Chapter 18

Stephen sat in a chair in front of the fire in his office and tried to concentrate. That task was made substantially more difficult by the addition not of three ghosts, but one very mortal, very beautiful woman sitting across from him, plowing through Regency research items.

He wondered if he should have been surprised Peaches had been willing to help him.

She had spent most of the day before at Sedgwick ignoring him.

Well, perhaps that wasn’t completely accurate.

She hadn’t been rude to him. She had simply said only the bare minimum and found other things to look at.

He had actually been stunned early that morning when she’d texted him one word.

Yes.

He would have happily accepted that answer to any number of questions, but he decided he would be wise to take things a step at a time. So he’d sent an innocuous reply and promised to meet her at his office after lunch.

Lunch had come and gone, and he’d begun to wonder if perhaps he was making a serious mistake.

After all, his schedule was rather lighter than usual that semester, leaving him more time than he would have normally had to simply sit in his office and read.

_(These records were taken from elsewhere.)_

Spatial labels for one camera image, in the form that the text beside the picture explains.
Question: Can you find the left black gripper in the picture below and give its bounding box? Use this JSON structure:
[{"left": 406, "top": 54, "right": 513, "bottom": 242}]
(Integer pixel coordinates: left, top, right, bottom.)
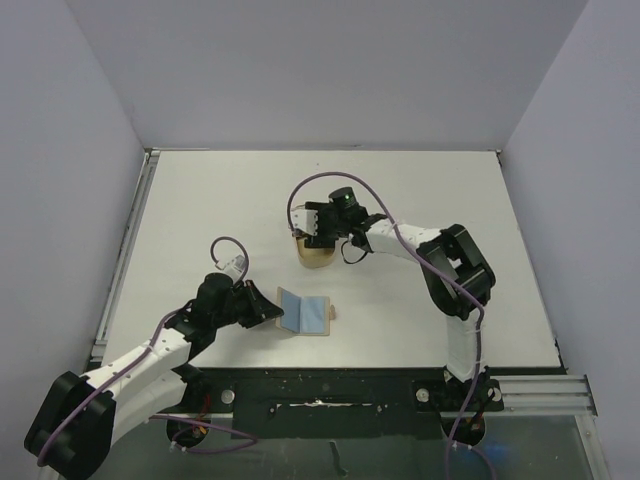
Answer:
[{"left": 213, "top": 279, "right": 283, "bottom": 328}]

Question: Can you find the beige leather card holder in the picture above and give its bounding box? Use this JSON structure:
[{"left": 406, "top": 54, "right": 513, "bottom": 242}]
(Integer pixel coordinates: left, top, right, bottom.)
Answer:
[{"left": 275, "top": 287, "right": 337, "bottom": 336}]

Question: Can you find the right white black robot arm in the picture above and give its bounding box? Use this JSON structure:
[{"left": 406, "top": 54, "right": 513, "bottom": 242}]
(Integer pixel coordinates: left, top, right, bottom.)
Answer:
[{"left": 290, "top": 187, "right": 496, "bottom": 409}]

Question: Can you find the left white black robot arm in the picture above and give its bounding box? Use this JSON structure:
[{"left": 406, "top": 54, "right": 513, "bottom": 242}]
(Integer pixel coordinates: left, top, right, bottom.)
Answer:
[{"left": 24, "top": 273, "right": 284, "bottom": 479}]

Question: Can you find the tan oval wooden tray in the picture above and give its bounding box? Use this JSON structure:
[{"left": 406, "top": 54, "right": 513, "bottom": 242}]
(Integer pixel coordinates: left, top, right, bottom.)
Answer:
[{"left": 291, "top": 228, "right": 337, "bottom": 269}]

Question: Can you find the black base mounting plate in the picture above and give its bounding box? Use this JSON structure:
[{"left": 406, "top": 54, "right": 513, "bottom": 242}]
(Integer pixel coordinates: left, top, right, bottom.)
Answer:
[{"left": 167, "top": 368, "right": 504, "bottom": 440}]

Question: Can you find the short black cable loop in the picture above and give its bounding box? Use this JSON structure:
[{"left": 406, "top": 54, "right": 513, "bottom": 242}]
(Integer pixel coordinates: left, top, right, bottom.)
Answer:
[{"left": 340, "top": 234, "right": 374, "bottom": 266}]

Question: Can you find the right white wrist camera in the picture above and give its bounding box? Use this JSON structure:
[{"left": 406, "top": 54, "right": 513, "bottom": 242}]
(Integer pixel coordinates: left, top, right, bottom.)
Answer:
[{"left": 290, "top": 207, "right": 318, "bottom": 237}]

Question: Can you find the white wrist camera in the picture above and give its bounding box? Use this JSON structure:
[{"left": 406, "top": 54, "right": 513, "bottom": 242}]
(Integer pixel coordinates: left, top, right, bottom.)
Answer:
[
  {"left": 290, "top": 207, "right": 318, "bottom": 237},
  {"left": 218, "top": 255, "right": 247, "bottom": 276}
]

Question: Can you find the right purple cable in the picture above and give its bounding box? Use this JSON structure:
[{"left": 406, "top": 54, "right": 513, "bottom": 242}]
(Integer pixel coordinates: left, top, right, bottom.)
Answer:
[{"left": 287, "top": 171, "right": 501, "bottom": 480}]

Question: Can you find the purple cable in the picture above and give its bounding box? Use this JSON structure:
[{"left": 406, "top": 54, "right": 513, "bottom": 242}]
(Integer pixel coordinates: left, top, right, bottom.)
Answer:
[
  {"left": 287, "top": 171, "right": 501, "bottom": 480},
  {"left": 37, "top": 235, "right": 259, "bottom": 456}
]

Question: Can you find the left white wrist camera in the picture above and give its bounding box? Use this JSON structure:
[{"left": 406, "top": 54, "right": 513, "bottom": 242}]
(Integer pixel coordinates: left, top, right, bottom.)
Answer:
[{"left": 218, "top": 255, "right": 247, "bottom": 276}]

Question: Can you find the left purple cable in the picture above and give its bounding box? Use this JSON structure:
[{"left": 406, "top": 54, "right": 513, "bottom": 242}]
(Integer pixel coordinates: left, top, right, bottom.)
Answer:
[{"left": 37, "top": 235, "right": 259, "bottom": 456}]

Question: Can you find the aluminium extrusion rail left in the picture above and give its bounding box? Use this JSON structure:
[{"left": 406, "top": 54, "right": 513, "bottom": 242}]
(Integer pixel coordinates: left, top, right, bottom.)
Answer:
[{"left": 94, "top": 149, "right": 160, "bottom": 348}]

Inviting Peaches to sit there with him was self-torture of the worst kind.

It would have been easier, perhaps, if he’d had lectures or tutoring to keep him busy.

Anything to keep him in some other location.

And then she’d arrived, grave and serious.

She had walked into his office in clothes he had purchased for her to wear at Kenneworth, clothes he was certain she had chosen because she would have thought they were conservative enough for the locale, and he had been forced to clutch the door to keep himself from falling to his knees and begging her to put him out of his misery and marry him that very day.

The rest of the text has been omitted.